▶ TASK DIRECTIONS
Filter the data for "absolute" and copy matching lines.

▶ INFORMATION SHOWN

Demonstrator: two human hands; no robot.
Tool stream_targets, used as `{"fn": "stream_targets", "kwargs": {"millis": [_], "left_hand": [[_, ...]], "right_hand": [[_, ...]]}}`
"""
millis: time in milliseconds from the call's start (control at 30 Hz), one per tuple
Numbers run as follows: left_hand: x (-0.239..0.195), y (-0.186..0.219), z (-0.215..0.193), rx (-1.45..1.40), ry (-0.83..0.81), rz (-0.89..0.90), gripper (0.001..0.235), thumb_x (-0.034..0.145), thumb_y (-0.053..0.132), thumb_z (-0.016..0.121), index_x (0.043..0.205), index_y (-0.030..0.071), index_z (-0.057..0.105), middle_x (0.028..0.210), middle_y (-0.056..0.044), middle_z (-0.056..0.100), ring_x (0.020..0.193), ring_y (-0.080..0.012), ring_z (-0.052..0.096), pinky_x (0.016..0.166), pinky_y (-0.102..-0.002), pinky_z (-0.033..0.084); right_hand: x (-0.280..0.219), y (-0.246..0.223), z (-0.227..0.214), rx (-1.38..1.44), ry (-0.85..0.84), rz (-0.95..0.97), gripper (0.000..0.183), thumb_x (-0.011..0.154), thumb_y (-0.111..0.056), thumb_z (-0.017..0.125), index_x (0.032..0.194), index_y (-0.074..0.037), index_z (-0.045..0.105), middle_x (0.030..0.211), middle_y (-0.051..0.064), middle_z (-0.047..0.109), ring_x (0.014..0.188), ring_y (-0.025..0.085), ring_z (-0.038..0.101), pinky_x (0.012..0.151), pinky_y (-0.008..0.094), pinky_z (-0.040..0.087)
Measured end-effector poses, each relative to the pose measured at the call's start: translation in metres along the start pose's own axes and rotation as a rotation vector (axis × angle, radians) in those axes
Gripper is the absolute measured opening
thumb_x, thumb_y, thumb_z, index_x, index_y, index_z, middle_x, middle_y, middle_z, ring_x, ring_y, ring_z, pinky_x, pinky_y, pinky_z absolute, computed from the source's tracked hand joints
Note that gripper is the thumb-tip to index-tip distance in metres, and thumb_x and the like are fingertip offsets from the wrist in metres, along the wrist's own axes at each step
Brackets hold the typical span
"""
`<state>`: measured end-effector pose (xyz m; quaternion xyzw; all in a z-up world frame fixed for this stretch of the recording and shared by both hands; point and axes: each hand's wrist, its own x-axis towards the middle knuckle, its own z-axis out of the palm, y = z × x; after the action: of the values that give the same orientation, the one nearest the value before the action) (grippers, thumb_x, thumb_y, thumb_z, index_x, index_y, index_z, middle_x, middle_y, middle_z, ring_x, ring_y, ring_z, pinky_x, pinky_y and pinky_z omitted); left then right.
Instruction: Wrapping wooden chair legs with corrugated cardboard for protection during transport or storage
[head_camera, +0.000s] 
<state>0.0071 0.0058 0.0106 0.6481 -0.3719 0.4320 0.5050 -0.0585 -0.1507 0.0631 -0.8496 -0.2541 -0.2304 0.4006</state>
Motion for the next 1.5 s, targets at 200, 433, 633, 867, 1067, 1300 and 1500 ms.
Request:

▶ EXERCISE RESPONSE
Gripper is the absolute measured opening
thumb_x, thumb_y, thumb_z, index_x, index_y, index_z, middle_x, middle_y, middle_z, ring_x, ring_y, ring_z, pinky_x, pinky_y, pinky_z absolute, computed from the source's tracked hand joints

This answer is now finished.